__WORK REQUEST__. Give back an exact copy of the lines in the records below, from the line that has "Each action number" through the line that has "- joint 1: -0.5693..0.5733", and nothing besides.

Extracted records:
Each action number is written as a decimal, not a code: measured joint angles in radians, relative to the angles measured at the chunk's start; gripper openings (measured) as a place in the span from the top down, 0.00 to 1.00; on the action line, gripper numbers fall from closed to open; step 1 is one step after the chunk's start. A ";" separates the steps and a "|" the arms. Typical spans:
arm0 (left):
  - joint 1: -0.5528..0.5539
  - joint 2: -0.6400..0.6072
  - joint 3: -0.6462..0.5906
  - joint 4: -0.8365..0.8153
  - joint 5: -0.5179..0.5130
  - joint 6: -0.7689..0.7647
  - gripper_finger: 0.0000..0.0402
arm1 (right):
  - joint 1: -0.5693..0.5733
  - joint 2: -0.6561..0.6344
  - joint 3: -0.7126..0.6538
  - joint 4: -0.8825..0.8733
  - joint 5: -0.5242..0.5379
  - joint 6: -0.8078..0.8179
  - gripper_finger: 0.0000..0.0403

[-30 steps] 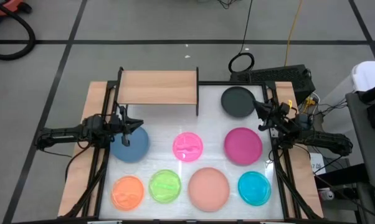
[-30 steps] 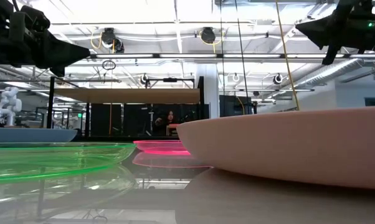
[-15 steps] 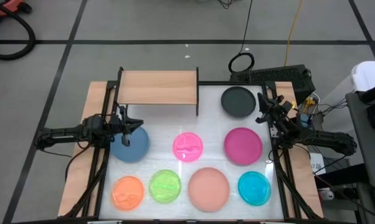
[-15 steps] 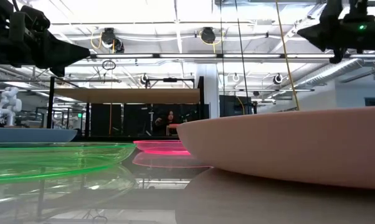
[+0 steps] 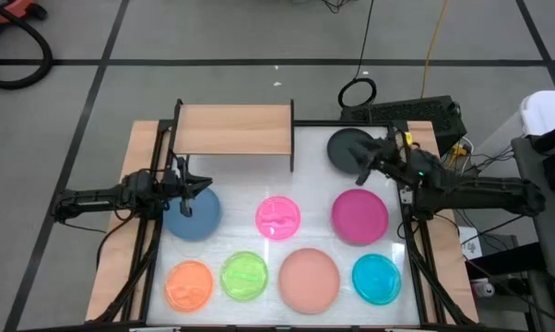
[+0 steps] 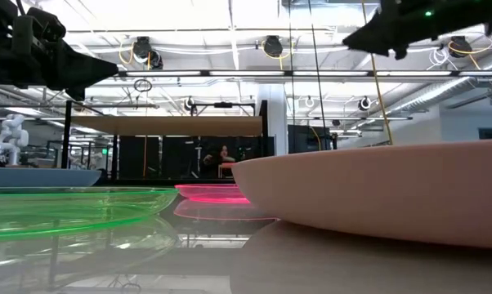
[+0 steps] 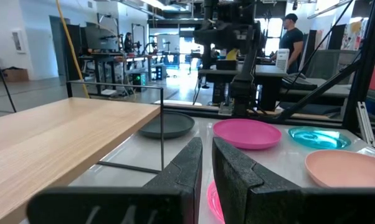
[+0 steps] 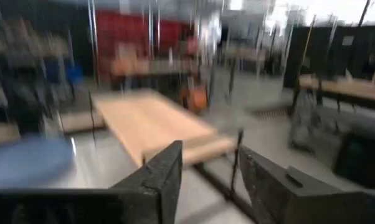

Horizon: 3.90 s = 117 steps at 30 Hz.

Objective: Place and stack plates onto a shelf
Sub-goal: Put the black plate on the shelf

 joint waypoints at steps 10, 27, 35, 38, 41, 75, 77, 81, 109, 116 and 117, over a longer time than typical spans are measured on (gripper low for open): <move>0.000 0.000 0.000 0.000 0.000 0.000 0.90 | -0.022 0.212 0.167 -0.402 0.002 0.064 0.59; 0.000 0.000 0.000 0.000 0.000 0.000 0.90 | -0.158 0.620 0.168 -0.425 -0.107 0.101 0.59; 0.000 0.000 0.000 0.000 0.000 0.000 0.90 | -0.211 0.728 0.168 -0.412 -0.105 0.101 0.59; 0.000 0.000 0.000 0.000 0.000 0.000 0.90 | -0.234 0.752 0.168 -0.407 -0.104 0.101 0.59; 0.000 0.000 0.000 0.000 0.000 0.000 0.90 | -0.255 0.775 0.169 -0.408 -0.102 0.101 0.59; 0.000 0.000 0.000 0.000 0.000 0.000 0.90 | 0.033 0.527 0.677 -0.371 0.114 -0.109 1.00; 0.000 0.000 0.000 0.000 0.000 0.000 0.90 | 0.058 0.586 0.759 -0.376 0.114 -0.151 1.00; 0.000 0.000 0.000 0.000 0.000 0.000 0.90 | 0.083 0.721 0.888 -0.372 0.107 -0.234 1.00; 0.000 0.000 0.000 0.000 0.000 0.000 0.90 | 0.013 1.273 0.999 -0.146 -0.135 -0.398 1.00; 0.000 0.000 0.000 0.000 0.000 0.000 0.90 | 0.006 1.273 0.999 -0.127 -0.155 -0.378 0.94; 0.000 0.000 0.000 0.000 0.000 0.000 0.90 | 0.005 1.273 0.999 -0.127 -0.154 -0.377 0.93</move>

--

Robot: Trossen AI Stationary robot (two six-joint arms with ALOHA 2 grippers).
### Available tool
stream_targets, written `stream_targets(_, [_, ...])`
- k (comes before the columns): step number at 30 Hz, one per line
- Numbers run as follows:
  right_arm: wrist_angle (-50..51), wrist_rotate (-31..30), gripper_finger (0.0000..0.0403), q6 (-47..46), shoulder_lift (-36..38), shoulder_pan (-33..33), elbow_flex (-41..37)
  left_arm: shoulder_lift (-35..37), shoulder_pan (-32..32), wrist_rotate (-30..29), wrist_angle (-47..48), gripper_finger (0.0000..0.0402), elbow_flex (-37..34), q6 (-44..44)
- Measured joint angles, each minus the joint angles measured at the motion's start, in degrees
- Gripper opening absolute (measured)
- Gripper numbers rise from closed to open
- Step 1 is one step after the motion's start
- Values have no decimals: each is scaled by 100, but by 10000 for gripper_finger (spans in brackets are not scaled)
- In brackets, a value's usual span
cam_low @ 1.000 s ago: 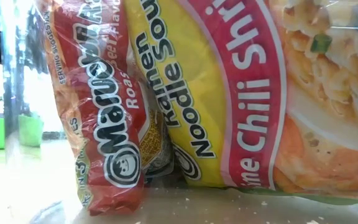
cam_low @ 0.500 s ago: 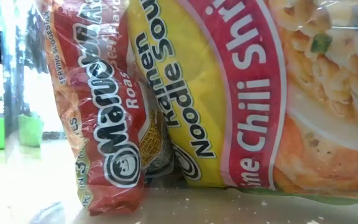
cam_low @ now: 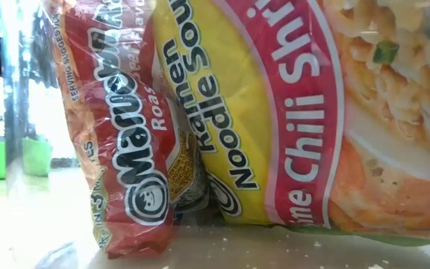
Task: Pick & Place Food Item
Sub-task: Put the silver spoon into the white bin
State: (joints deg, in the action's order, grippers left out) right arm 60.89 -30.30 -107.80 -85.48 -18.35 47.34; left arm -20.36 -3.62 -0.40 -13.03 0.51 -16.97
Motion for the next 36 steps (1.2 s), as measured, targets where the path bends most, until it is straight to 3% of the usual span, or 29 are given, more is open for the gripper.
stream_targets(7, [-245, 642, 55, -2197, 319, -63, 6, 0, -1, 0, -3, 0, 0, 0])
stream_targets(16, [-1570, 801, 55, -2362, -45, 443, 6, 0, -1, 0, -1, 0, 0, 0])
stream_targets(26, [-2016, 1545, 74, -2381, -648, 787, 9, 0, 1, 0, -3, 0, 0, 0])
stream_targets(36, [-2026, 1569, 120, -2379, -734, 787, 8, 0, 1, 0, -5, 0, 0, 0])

__RESPONSE__.
Each action number is written as a decimal, not a code: measured joint angles in radians, relative to the angles measured at the chunk's start; gripper openings (measured) as a place in the span from the top down, 0.00 to 1.00; on the action line, gripper numbers fall from closed to open; step 1 is one step after the chunk's start. A ";" separates the steps and a "|" the arms. Typical spans:
arm0 (left):
  - joint 1: -0.5528..0.5539
  - joint 2: -0.6400..0.6072
  - joint 3: -0.6462..0.5906
  - joint 4: -0.8365..0.8153
  - joint 5: -0.5179..0.5130
  - joint 6: -0.7689..0.7647
  - gripper_finger: 0.0000..0.0402
arm1 (right):
  - joint 1: -0.5693..0.5733

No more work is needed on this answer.